My parents assumed that I had had a seizure and took me to a specialist in Birmingham. The doctor that examined me had cold hands and sent my parents home with the reassurance that there was nothing wrong with me. I was just a young little girl that had survived a bizarre and uncommon accident. Sleepwalking and vivid nightmares were to be expected but nothing to worry about, he assured them, even though I insisted that I had not been asleep in the lounge chair.

No one believed me.

However, the following week the village fair burned down to the ground.

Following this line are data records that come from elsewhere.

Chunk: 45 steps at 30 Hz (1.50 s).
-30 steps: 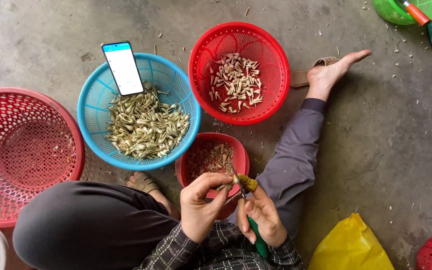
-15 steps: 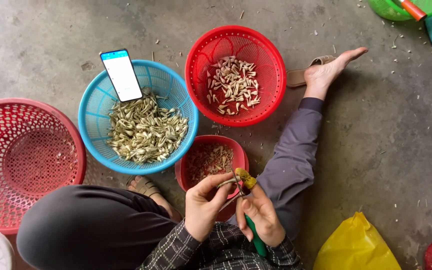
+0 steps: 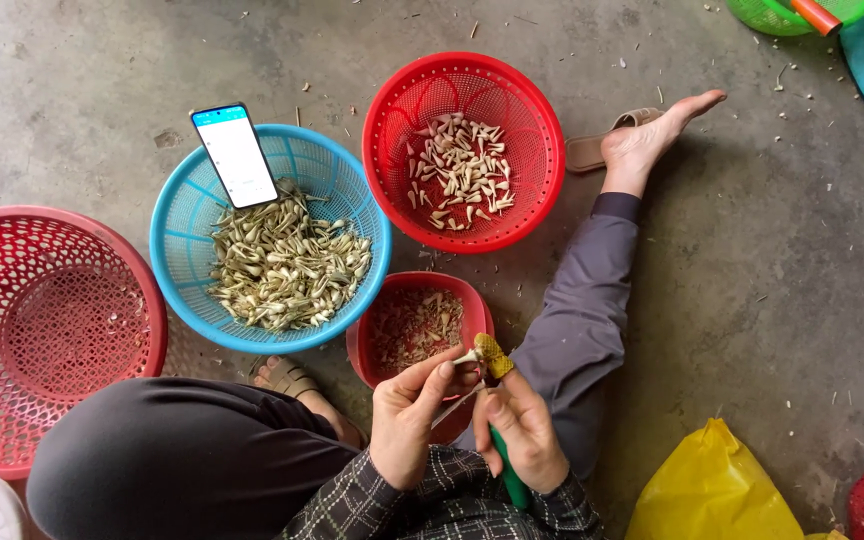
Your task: Trimming and peeling small vegetables with a knife and sorting them into baskets while sitting on the floor.
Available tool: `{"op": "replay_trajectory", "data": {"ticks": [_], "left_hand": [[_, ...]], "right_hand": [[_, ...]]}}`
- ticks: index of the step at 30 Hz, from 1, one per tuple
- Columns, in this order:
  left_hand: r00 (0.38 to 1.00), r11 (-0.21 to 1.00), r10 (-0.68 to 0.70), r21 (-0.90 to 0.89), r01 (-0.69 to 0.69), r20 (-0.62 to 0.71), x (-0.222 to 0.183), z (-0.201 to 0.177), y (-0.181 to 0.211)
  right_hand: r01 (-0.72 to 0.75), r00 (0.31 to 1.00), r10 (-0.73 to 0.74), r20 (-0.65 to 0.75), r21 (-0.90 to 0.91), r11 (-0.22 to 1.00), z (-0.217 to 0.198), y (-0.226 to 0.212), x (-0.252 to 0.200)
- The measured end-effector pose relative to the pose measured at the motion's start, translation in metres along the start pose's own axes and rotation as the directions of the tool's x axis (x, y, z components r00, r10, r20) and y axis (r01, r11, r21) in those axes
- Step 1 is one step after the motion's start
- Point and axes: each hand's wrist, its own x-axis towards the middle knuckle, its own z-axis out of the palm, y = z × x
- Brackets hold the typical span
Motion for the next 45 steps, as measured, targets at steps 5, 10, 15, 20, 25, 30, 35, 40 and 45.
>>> {"op": "replay_trajectory", "data": {"ticks": [5,10,15,20,25,30,35,40,45], "left_hand": [[0.989,0.970,0.147,0.198,-0.144,0.000,0.004,-0.006,-0.007],[0.919,0.826,0.392,0.429,-0.366,0.030,0.003,-0.002,-0.005],[0.952,0.894,0.304,0.353,-0.277,-0.022,0.007,-0.007,-0.011],[0.985,0.973,0.133,0.203,-0.109,-0.109,0.011,-0.008,-0.012],[0.995,0.998,0.038,0.047,-0.034,-0.091,0.009,-0.004,-0.010],[0.992,0.998,0.035,0.062,-0.028,-0.117,0.011,-0.006,-0.011],[0.992,1.000,0.024,0.019,-0.022,-0.125,0.012,-0.005,-0.013],[0.991,0.999,0.020,0.040,-0.015,-0.135,0.011,-0.006,-0.015],[0.993,1.000,0.016,-0.017,-0.018,-0.118,0.013,-0.009,-0.015]], "right_hand": [[0.114,0.993,-0.112,-0.019,0.151,0.982,0.001,-0.009,0.004],[-0.111,0.993,0.104,-0.048,-0.192,0.975,0.005,-0.008,-0.003],[0.019,0.999,-0.022,-0.033,-0.077,0.997,-0.011,0.006,0.001],[0.209,0.970,-0.219,0.107,0.095,0.973,-0.019,0.026,-0.005],[-0.089,0.995,0.079,-0.061,-0.186,0.979,-0.007,0.016,-0.005],[0.031,0.999,-0.031,-0.017,-0.012,0.999,-0.004,-0.002,0.000],[0.020,0.999,-0.020,0.026,-0.013,1.000,-0.008,0.021,-0.007],[-0.036,0.999,0.032,-0.033,-0.122,0.992,-0.003,0.015,-0.006],[0.105,0.994,-0.107,0.038,0.060,0.993,-0.009,0.003,0.001]]}}
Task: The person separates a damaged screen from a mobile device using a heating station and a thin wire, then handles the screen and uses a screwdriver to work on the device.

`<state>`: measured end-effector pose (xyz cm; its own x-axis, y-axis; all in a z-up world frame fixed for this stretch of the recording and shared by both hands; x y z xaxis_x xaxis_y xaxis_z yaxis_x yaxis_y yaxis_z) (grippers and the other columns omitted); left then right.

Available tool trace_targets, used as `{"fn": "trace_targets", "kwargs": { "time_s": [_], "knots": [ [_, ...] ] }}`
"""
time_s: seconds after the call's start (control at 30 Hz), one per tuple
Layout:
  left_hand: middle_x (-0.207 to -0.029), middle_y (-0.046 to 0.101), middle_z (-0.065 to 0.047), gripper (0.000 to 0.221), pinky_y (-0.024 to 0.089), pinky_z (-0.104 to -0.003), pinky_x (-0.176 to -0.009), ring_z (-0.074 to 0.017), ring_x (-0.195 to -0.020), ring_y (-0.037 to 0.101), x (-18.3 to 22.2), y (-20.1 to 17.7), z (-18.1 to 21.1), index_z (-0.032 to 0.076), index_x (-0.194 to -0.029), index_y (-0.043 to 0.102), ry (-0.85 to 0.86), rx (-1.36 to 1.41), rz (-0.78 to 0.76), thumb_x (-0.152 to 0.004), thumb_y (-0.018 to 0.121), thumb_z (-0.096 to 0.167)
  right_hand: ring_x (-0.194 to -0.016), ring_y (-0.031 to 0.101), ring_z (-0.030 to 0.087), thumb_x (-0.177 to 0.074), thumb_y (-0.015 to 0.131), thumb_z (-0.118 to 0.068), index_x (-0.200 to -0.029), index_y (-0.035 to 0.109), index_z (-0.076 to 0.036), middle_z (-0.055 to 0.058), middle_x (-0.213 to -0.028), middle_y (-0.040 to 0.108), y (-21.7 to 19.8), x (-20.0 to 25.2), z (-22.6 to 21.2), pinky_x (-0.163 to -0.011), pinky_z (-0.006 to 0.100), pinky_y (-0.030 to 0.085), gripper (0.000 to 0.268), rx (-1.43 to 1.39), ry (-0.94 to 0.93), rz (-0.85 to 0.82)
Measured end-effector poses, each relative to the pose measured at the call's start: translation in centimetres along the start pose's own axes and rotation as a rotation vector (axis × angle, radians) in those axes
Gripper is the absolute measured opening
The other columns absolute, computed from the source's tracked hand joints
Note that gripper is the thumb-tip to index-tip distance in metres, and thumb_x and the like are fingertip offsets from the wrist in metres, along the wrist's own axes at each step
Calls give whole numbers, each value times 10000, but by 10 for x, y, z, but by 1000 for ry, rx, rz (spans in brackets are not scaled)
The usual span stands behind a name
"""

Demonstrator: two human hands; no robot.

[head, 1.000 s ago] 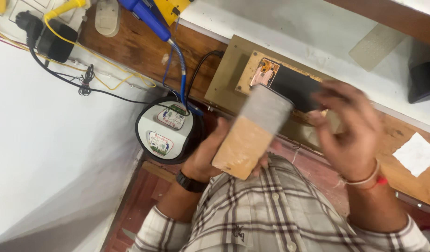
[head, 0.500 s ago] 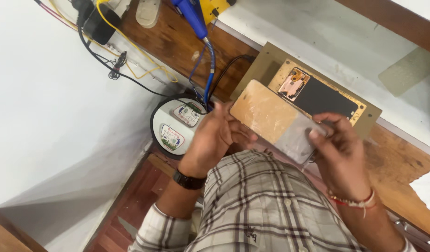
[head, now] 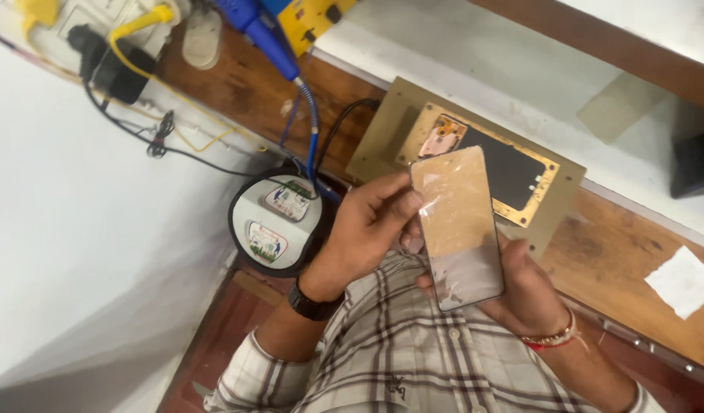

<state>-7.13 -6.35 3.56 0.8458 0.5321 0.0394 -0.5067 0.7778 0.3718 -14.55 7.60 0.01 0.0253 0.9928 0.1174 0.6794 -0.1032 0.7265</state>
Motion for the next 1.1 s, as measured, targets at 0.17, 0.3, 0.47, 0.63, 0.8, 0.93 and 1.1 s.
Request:
{"fn": "trace_targets", "kwargs": {
  "time_s": [0.17, 0.3, 0.47, 0.63, 0.8, 0.93, 1.1],
  "knots": [
    [-838, 607, 10, 257, 525, -219, -635, -52, -713, 561, -4, 18, 4, -24, -1248, 647, -4, -17, -92, -1106, 564, 174, -1143, 664, 434, -1018, 351, -666, -1551, 317, 47, 265, -1418, 548, 23, -5, -9, -955, 551, 582, 891, -230, 39, -20],
    [-910, 613, -8, 244, 503, -215, -666, -62, -751, 569, -9, 24, 11, -30, -1246, 651, 51, -85, -116, -1115, 574, 161, -1092, 685, 457, -1075, 296, -635, -1581, 326, 19, 305, -1384, 572, 23, -2, -15, -895, 565, 595, 828, -252, -7, 1],
    [-951, 613, -16, 250, 518, -222, -682, -66, -785, 595, -12, 24, 14, -32, -1240, 656, 79, -159, -92, -1084, 611, 158, -1099, 689, 451, -1099, 289, -610, -1595, 324, -6, 320, -1393, 573, 21, 0, -13, -912, 556, 590, 782, -353, -16, -19],
    [-989, 602, -29, 235, 514, -238, -683, -73, -791, 603, -11, 26, 20, -37, -1197, 664, 107, -194, -103, -1074, 632, 161, -1138, 674, 448, -1088, 301, -548, -1575, 325, -2, 302, -1408, 563, 15, 3, -13, -874, 583, 596, 732, -374, -33, 50],
    [-1020, 584, -35, 222, 505, -242, -703, -78, -811, 587, -11, 33, 25, -45, -1198, 644, 170, -125, -148, -1100, 634, 153, -1187, 651, 463, -1137, 319, -567, -1602, 338, 10, 354, -1425, 542, 27, 6, -17, -930, 579, 573, 741, -394, -40, -24],
    [-977, 624, -35, 250, 510, -229, -677, -73, -778, 595, -13, 32, 19, -50, -1239, 631, 134, -90, -115, -1083, 633, 146, -1240, 618, 450, -1078, 341, -561, -1551, 348, 8, 277, -1478, 493, 26, 6, -18, -886, 579, 578, 740, -396, -49, 42],
    [-879, 663, -16, 331, 502, -214, -639, -60, -729, 578, -14, 28, 3, -50, -1301, 647, 3, -56, -51, -1075, 621, 191, -1238, 618, 443, -1118, 379, -544, -1602, 349, -1, 280, -1470, 509, 33, 5, -23, -895, 558, 580, 728, -444, -81, 12]
  ]
}}
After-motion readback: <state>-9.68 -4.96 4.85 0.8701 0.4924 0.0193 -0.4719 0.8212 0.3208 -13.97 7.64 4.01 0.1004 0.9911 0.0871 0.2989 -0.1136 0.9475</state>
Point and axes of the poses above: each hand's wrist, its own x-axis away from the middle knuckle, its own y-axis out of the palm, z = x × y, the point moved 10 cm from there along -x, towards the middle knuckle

My parents and siblings never talked about it, but our governess and two of the under-maids handed in their resignations a couple of days later, and all the children that used to play with us never came to Halifax again.

Not all of my visions were that horrible, though. I knew, for example, that my sister Martha would have a son before she even suspected she was with child. However, all of my visions–good or dire– always concerned large-scale or life-changing events.